§ **What the task asks**
When the data below is printed, every line must match exactly and the images must be absent.

§ **Dataset content**
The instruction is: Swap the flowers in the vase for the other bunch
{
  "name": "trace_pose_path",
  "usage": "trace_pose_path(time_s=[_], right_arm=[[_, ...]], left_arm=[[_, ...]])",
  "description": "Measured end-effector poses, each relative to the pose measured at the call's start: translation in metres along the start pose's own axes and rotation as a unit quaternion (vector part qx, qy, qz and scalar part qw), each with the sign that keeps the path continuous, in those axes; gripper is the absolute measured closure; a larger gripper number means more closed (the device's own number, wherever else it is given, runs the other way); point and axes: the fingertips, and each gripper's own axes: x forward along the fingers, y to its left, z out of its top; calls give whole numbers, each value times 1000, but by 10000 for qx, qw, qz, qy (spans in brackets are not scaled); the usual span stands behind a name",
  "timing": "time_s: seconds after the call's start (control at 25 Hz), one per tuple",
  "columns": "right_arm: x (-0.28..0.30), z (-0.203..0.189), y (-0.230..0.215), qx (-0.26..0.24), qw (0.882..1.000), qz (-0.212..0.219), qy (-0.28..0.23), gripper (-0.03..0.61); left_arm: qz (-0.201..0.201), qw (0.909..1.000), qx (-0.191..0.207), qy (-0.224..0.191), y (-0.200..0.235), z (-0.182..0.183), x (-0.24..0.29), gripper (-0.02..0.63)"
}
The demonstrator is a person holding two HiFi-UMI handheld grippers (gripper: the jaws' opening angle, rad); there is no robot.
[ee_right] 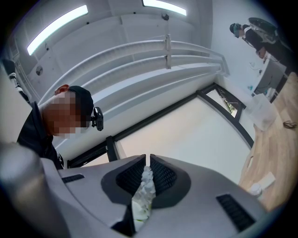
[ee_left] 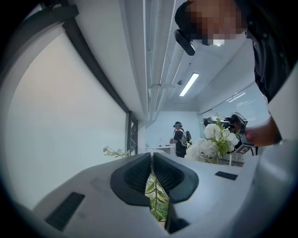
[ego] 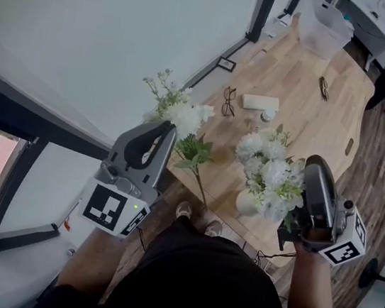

§ **Response below**
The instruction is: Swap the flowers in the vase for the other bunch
{
  "name": "trace_pose_path",
  "usage": "trace_pose_path(time_s=[_], right_arm=[[_, ...]], left_arm=[[_, ...]])",
  "description": "Measured end-effector poses, each relative to the pose measured at the call's start: translation in metres along the start pose's own axes and rotation as a unit quaternion (vector part qx, qy, qz and scalar part qw), each with the sign that keeps the path continuous, in those axes; gripper is the absolute measured closure; a larger gripper number means more closed (the device's own number, wherever else it is given, runs the other way); point and axes: the fingertips, and each gripper's own axes: x forward along the fingers, y to its left, z out of its top; calls give whole numbers, each value times 1000, but by 10000 for qx, qw, qz, qy (spans in brackets are not scaled); the usual span stands behind a name",
  "timing": "time_s: seconds after the call's start (control at 25 Hz), one per tuple",
  "columns": "right_arm: x (-0.28..0.30), z (-0.203..0.189), y (-0.230..0.215), qx (-0.26..0.24), qw (0.882..1.000), qz (-0.212..0.219), qy (-0.28..0.23), gripper (-0.03..0.61); left_arm: qz (-0.201..0.201), qw (0.909..1.000), qx (-0.191..0.207), qy (-0.224..0.191), y (-0.200..0.235), z (-0.182..0.183), x (-0.24..0.29), gripper (-0.02..0.63)"
}
The demonstrator is a person holding two HiFi-UMI handheld grippers (gripper: the jaws' opening angle, rad); there is no robot.
[ee_right] 
[ee_left] 
[ego] 

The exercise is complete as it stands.